The Definition of Sustainable Floral Design or, Just Sustainable Design for that matter.
If you haven't tuned in previously, you may not know that the reason I'm in this green floral and event business to begin with is because I myself was looking to plan an event sustainably. And because there was so few resources at the time, I ended up learning a lot trying to work it out on my own.
So now, almost 3 years after I started planning my first sustainable wedding, I am looking around and seeing a lot more green. But, I'm not sure it's all what it's cracked up to be. Something I've heard lately is: "green-washing". The idea that with a few elements of eco-friendly products or some organic materials, a new product or service can be called "green". Then people are tantalized by the words and regretfully miss that the product or service isn't altogether that green or sustainable. Kind of like new condos, built to look like an old warehouse or loft with some recycled iron and bamboo floors. It may look from the onset to be "green" but in reality, you may come to find out that virtually all housing developments are using recycled iron these days and the warehouse/loft look actually comes with a hefty heating and cooling bill to control all that extra air space.
So, I go into green floral design knowing that if I want to call myself truly green and sustainable, I better do the best job I can or else... Or else my conscience won't be able to take it.
And this leads me to the definition. What exactly is sustainable floral design anyway? Well, I couldn't find much talk about it, but I did find plenty that mentioned sustainable design and found some ideas I think fit the bill. In an interview and story by David Carlson that was highlighted on Treehugger.com
, designer Satyendra Pakhalé gives some thought to it. He says "the best way to make sustainable design is to concentrate on quality, both concerning design and material. To produce better products. Mass consumption and sustainability doesn’t go very well together" and I agree. Taking a look at floral and event design through this lens shows us that when we work on a smaller scale, when artesans, designers, growers, bakers, candy makers and printers are involved at the local and small business level, then we are working more sustainably. But of course, this also means that those small businesses should also be getting their materials and services at the local level. This can be hard to do, if not impossible. What materials have solely been produced in your 50 mile radius? Yes, those flowers were grown here but where did the seeds come from? And what about the truck that delivered the flowers and what about the diesel that fired up the engine of the truck?

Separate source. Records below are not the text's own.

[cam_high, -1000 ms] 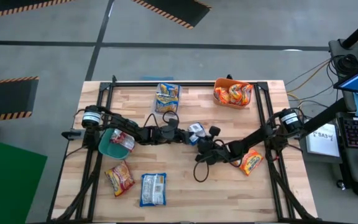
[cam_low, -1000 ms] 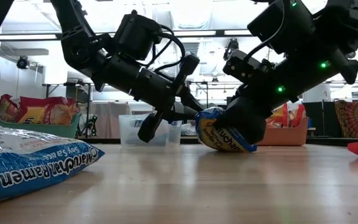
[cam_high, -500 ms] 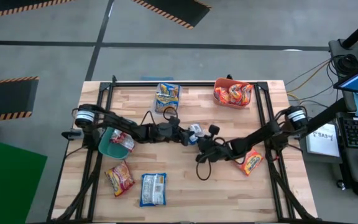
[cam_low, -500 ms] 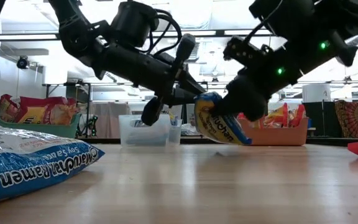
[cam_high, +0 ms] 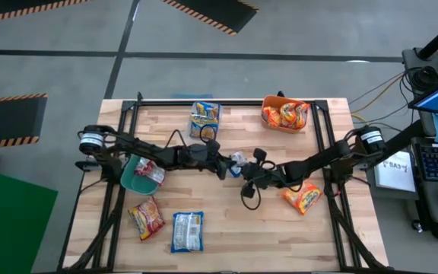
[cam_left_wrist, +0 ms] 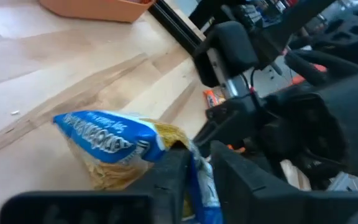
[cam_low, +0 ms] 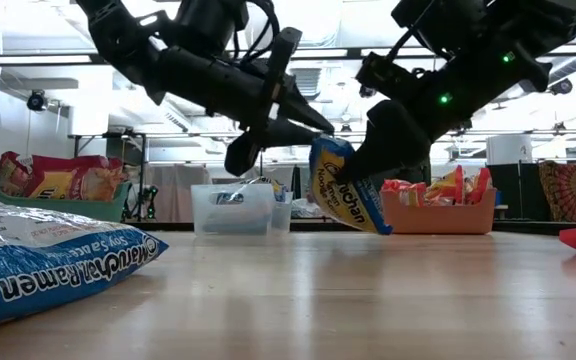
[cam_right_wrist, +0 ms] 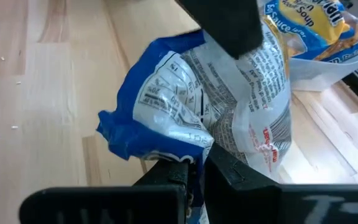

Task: Sort Maruchan noodles
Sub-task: Put the blue noodle pack into the transparent bin

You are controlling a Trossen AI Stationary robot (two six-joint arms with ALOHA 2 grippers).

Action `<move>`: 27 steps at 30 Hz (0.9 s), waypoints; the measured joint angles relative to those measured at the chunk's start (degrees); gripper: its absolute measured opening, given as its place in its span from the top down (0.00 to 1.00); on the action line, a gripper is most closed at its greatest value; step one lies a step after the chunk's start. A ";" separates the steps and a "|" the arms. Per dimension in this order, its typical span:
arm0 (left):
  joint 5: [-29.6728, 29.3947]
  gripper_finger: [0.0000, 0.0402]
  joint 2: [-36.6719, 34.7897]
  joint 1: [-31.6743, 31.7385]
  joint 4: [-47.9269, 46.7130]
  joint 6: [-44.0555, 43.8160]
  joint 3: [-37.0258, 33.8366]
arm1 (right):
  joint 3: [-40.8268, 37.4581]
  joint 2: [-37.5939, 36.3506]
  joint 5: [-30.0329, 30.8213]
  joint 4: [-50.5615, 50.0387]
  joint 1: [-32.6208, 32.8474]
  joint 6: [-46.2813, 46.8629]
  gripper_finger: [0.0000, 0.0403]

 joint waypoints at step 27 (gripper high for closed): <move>5.85 0.48 -17.51 1.35 -22.05 29.19 0.07 | -0.32 -4.72 -29.43 -0.04 -8.42 -0.26 0.97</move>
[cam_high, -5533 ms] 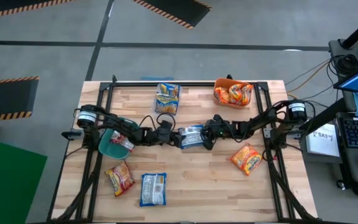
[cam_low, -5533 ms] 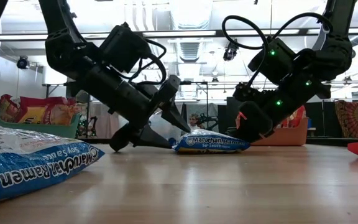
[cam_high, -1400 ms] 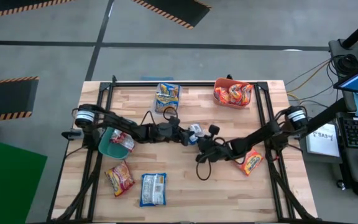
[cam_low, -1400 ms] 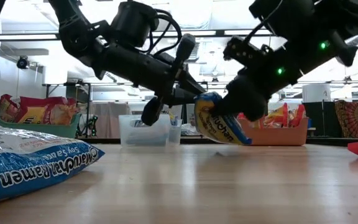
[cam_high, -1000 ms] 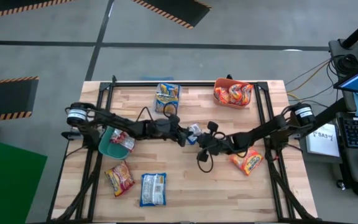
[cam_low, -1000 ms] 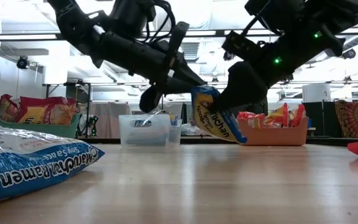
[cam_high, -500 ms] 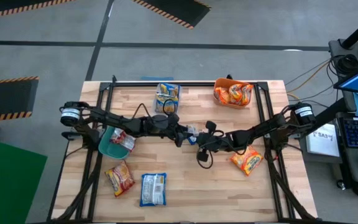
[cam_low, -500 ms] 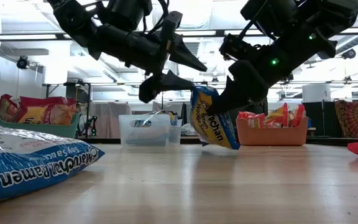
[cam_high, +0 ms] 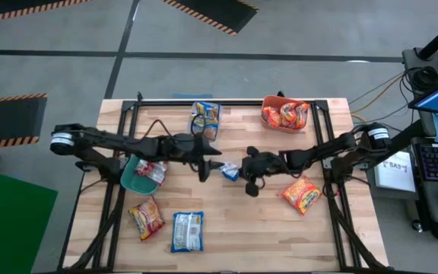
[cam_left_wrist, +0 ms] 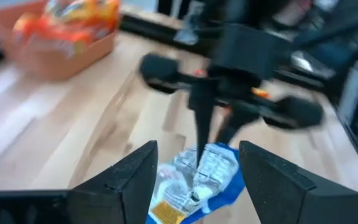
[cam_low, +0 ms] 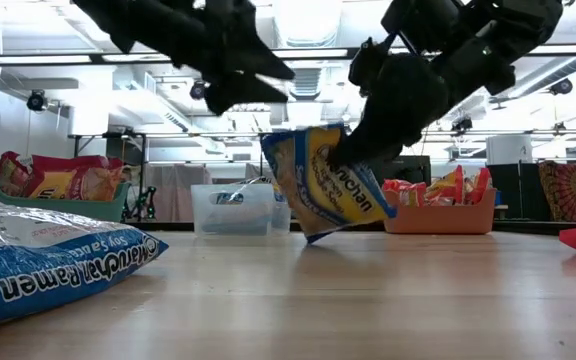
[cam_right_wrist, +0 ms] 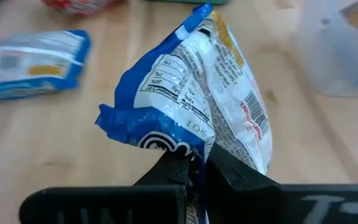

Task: Sort Maruchan noodles
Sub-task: Put the blue noodle pack into the transparent bin

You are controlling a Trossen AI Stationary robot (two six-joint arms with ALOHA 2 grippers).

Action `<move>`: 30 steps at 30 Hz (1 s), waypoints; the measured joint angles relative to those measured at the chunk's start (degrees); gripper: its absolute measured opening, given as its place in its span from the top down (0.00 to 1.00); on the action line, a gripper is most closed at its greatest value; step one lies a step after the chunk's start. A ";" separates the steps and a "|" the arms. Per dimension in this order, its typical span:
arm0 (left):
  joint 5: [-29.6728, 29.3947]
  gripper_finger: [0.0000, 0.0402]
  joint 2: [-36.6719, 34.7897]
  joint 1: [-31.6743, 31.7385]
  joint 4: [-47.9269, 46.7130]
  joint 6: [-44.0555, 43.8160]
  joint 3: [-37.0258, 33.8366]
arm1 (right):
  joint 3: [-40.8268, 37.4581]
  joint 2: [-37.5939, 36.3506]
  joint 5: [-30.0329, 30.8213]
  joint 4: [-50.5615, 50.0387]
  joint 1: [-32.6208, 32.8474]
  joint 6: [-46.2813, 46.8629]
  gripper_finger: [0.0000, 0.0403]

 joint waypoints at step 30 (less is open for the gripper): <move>-3.99 0.40 12.70 -6.81 10.72 15.24 0.00 | -0.09 -1.16 -11.08 1.22 -3.91 3.43 0.97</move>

Yes, it's difficult. But it's not always impossible. With information and education, consumers and businesses alike can learn more about where their stuff comes from and ask themselves, is it really needed? What can I find that's locally produced that will do the job? Will it cost me more in the long run to buy the well-made product, or the throw-away?
And so I move toward a second point by the writer of this story highlighted on Treehugger.com and davidreport.com
: David Carlson. He says: "given the growing bounty of choices available to us all, it's more important than ever to simply think about our personal interactions with our stuff and where it comes from. It's not about sustainability for the sake of calling it "green"; it's about making meaningful connections with the things that surround us, and interacting with design and products accordingly."
And so, why not think of sustainable design and even sustainable floral design as the production of materials and services that are rendered with a full heart. Taking ownership in the quality of the design, knowing the people who printed the cards and hence knowing that they do their best to use biodegradable inks and recycled paper. Ordering the flowers from a local grower who can tell you how they grow their flowers and how they too hate pesticides. Avoiding cheap materials that may provide ease, such as floral foam, styrofoam, or plastic and instead going with wire, recycled paper boxes, glass or metal and knowing that spending the extra money will add quality and longevity to the product.
A lesson I've learned in my own life about sustainability is that I can create my own replenishing world of food and flowers around me. So, I've started growing my own vegetables, flowers, fruits and even some greens I can use in my floral designs. It's taking time and some energy, but every time new growth shows it head or new flowers show me brilliant colors or when I get to harvest some vegetables from the earth, I remember why I do it.
Because the brilliant flowers I tossed in the kitchen, traveled 15 feet to get there and the green onions I tossed in that soup taste so great when you grow them yourself.
It's almost as if we need to turn the clock back a few decades if not a few hundred years. Go back to when you and I used to grow our own food. When I had honey and you baked bread, and so we traded. When the local dairy raised cows without hormones and fresh milk was delivered in the morning in glass bottles that were recycled for the next customer. Let's remember what it was like to live simply. When cars went 35 miles an hour and we thought that was so fast and made life so easy. Going back to those times we realize that although technology born in the future can seem exciting and promising, it may not always offer the correct answers when it comes to living in the future. In some ways, we had green and sustainable right the first time, when it was just called living.
And so with design, I feel we need to follow a similar path. And in these times of economic stress and strife, if we can't afford the full brigade of flowers, sit-down dinners for 200 and multiple carats on our fingers, maybe we should opt for the cheaper version. That being the more simple but still well-made and sustainable version.